**Exercise objective:** Transcribe the data exactly, stopping after the "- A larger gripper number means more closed" line.

**Data below:**
::::

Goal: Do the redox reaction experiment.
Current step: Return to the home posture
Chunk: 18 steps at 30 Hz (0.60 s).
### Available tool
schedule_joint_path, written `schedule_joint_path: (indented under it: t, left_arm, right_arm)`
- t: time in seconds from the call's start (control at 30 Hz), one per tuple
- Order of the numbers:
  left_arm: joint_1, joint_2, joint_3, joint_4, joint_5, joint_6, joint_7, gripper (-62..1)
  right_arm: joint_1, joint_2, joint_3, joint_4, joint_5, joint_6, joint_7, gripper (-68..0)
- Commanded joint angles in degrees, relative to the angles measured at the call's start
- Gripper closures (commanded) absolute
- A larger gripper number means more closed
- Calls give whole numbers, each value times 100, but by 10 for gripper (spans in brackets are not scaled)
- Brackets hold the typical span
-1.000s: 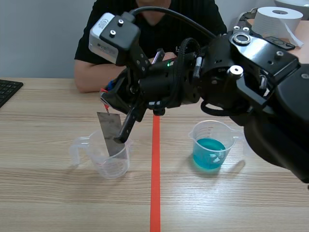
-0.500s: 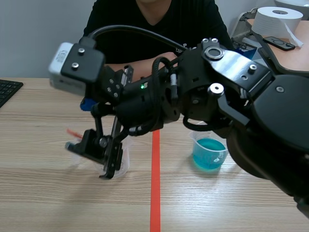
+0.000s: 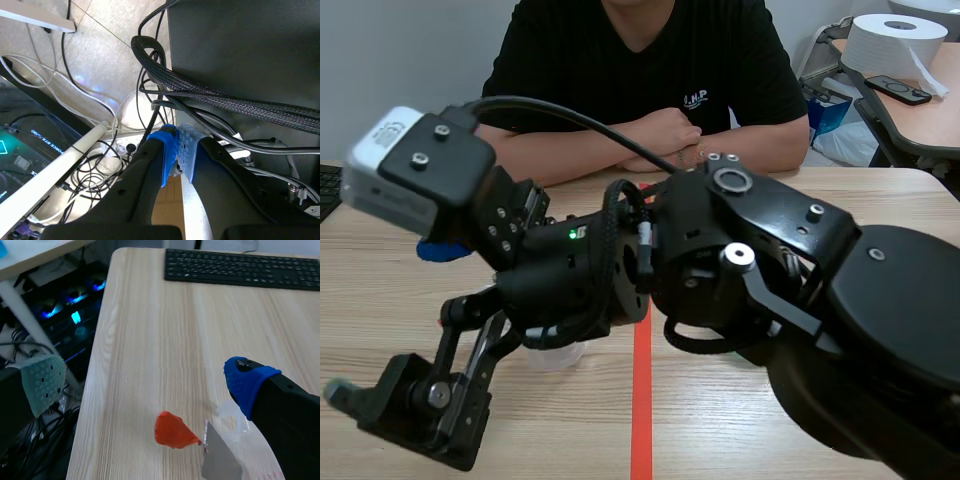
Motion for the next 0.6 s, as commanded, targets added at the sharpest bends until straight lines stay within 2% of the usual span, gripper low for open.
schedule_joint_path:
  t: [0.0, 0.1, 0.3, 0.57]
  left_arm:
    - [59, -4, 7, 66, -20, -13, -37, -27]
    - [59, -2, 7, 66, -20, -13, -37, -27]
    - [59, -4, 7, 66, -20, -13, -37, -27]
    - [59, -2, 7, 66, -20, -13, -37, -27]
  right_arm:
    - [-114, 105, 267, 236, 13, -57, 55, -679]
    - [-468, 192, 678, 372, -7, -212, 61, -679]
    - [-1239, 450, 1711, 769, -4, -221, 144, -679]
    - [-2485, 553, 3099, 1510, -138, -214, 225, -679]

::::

**Answer to this problem:**
Goal: Do the redox reaction experiment.
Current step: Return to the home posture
Chunk: 18 steps at 30 Hz (0.60 s).
### Available tool
schedule_joint_path, written `schedule_joint_path: (indented under it: t, left_arm, right_arm)`
- t: time in seconds from the call's start (control at 30 Hz), one per tuple
- Order of the numbers:
  left_arm: joint_1, joint_2, joint_3, joint_4, joint_5, joint_6, joint_7, gripper (-62..1)
  right_arm: joint_1, joint_2, joint_3, joint_4, joint_5, joint_6, joint_7, gripper (-68..0)
- Commanded joint angles in degrees, relative to the angles measured at the call's start
- Gripper closures (commanded) absolute
- A larger gripper number means more closed

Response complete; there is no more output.